There was a bloody, chaotic battle in the sky. A massive monster plummeted downward. At that moment, Hubbard saw a shadowy black figure in the air.
Yes—it was a human. With a human form, and behind them, a pair of large, pitch-black wings, partially torn. It was a variant.
The figure was also falling and appeared in his field of vision for just one second.
But that second left Hubbard’s mind completely blank.
“Where are you going?” a teammate shouted.
Hubbard didn’t hear clearly. The voice seemed to come from very far away.
He suddenly rushed madly toward where the figure had fallen.
—The area was overgrown, vines tangled and waist-high weeds thick. On the surface, nothing seemed out of place, but behind it was a cliff.
Hubbard, eyes sharp, gripped his machine gun and stepped in, pushing aside vines, searching through the tall grass.
He thought he heard ragged breathing—an illusion, perhaps. He spun around, but saw only grass swaying in the wind.
“Anyone there?” he called out.
The breathing grew louder. A noise came from behind him.
He looked—and froze.
—A kilometer away, behind the left side of the institute, stood the wind turbines.
Several white, spiked tendrils were coiled around the columns and rotors of the turbines. Thick and sturdy, two turbines had already slowed to a stop.

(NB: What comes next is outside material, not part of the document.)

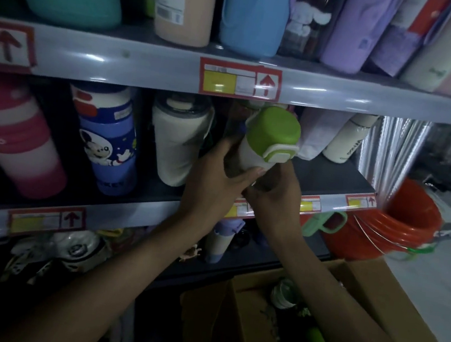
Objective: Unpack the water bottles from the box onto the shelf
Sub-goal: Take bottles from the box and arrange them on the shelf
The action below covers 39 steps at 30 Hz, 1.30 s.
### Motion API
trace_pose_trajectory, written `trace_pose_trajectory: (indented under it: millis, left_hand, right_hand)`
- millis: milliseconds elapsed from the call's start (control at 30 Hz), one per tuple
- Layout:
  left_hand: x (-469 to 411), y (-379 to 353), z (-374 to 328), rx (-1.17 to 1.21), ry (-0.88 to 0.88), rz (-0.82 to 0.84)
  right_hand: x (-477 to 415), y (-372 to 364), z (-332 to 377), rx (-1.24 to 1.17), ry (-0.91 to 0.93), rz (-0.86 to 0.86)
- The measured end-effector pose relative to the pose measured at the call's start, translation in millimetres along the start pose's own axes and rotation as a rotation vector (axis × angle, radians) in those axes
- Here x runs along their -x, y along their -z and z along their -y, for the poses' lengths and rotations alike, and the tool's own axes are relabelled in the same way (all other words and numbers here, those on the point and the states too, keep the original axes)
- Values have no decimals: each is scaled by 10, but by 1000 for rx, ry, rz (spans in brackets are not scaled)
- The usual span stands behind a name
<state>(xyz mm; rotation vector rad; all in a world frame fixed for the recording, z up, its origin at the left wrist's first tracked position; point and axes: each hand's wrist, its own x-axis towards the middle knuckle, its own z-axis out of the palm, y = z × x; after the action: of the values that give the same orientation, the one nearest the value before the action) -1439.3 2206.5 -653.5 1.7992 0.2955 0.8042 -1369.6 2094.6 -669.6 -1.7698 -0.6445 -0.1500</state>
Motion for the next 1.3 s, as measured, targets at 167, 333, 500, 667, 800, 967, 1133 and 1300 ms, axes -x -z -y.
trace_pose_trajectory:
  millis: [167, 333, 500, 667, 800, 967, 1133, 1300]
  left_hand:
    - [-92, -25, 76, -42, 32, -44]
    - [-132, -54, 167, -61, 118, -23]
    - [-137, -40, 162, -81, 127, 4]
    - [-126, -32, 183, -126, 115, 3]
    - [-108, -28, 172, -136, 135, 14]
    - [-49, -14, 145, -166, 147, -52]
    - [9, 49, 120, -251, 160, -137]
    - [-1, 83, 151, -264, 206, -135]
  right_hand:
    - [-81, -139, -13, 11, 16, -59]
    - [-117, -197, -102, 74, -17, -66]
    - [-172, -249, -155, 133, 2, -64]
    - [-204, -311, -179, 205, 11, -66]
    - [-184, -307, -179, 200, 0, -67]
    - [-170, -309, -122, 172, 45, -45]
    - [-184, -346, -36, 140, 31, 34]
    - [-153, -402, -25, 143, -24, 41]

That monster wasn’t done yet. The spikes and lumps on the tendrils signaled imminent force—Hubbard, a seasoned field commander, knew this meant it was about to rip the towers from the ground.
The battle’s focus was at the front of the institute—few would notice the turbines far off. Especially since the monster’s color nearly matched the turbines’.
Most crucially—there was no time.
The third turbine stopped spinning.
The tendrils trembled with strain.
Hubbard knew how vital those turbines were. The institute’s communications, research equipment—everything including the fire-red zone An Zhe had just entered—relied on that power.
He removed a portable uranium launcher from his back and aimed. Few soldiers could handle it—powerful, but heavy and with massive recoil. It could shatter an average soldier’s shoulder.
He knew the tendril monster’s weak spot. But the institute building blocked the view—he couldn’t get a clean shot.
—He stepped back.
All his thoughts and decisions happened within three seconds of seeing the monster. He stepped back—one step, then another.
The wind grew louder. In seconds, he had crossed the “Do Not Approach” sign.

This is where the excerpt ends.